Unfortunately, "try to make something for some people, then change it around for some other people, then change it around once again, then mix it all up in a blender and end up with a bland not-this-or-that grey-pudding that doesn't really please anyone" is more than par for the course with WotC, it's their daily operational motto as far as I can see. They really need to hire someone who knows that the term 'targetted marketing' exists, let alone what it is.

(And lemme say, this is coming from a very big fan of 4e.)

I've already got the module, read it, and immediately sat my players down and set things straight: This is a barebones COMBAT PREVIEW of 4e. No roleplaying, no making characters, no choosing powers, no selling loot, no changing equipment, no nothing of that.

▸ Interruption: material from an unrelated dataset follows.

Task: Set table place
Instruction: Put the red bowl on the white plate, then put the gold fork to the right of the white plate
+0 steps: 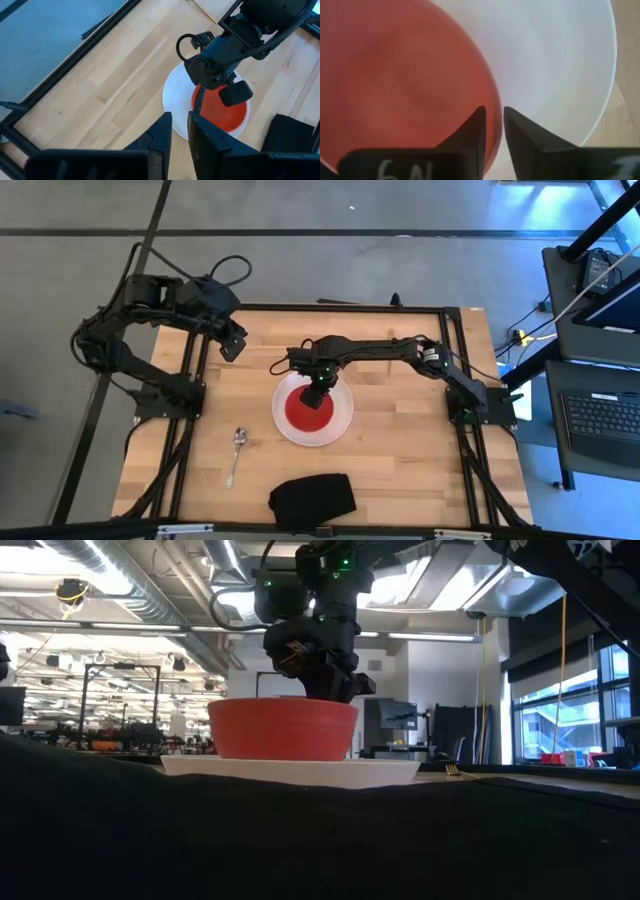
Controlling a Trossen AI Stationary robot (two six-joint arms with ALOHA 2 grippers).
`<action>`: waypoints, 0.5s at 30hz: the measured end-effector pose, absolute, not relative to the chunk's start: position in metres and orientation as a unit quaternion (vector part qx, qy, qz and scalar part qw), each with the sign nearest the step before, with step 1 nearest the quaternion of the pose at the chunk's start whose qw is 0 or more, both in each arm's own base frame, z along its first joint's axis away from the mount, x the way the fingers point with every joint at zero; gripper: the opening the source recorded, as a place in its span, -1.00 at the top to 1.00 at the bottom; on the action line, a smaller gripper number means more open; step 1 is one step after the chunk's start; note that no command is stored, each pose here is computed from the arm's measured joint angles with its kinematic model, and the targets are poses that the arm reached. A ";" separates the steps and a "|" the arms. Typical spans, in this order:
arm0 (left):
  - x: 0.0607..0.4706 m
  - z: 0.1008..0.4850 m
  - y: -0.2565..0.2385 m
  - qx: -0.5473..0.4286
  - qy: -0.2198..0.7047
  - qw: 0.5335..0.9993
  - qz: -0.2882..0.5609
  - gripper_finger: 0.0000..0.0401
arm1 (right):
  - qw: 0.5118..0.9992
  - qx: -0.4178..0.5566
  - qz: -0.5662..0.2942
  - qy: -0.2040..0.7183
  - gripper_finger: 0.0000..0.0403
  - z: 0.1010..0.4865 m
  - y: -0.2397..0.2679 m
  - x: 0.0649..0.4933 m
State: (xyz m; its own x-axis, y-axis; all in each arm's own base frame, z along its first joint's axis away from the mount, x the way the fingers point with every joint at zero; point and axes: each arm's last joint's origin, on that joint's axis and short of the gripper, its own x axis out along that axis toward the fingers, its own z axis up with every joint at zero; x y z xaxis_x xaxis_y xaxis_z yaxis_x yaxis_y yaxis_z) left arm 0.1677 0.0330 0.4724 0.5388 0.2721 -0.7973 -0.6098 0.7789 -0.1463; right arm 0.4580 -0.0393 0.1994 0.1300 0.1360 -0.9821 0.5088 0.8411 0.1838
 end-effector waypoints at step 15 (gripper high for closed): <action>0.168 0.472 0.034 -0.202 0.403 0.852 0.267 0.79 | 0.720 0.250 -0.116 0.637 0.50 0.238 -0.040 0.452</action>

You can just pick a character, and fight some monsters, and see how it is. You guys wanna play like that? They said Hells Yeah. So I'm confident I've sidestepped the majority of those types of problems already. It's all about communicating.

Not that I'm reproaching Lizard in any way; quite the contrary, there's really no way to know any of this from the module itself, other than reading someone else's bad experience.
 

Lizard said:
The general consensus among the mostly-positives was "It's not D&D, but it's a fun fantasy game", which mirrors comments I've made several times based on the pre-release information. The final test will be the full ruleset, and especially the support for out-of-the-dungeon action.

Thanks for the review :D

People have been saying "It's not D&D" every time there have significant rule changes ever since 1977, from the basic box set to AD&D, from that to the Unearthed Arcana era, from it to 2nd edition, and certainly from 2nd to 3ed. I know people who tell me they refuse to play 3.5 b/c that's not D&D compared to 3rd.

They're all D&D. And none of them are D&D. I think what constitutes what D&D is depends on your age, the era in which you first began playing, and how inured you are to change.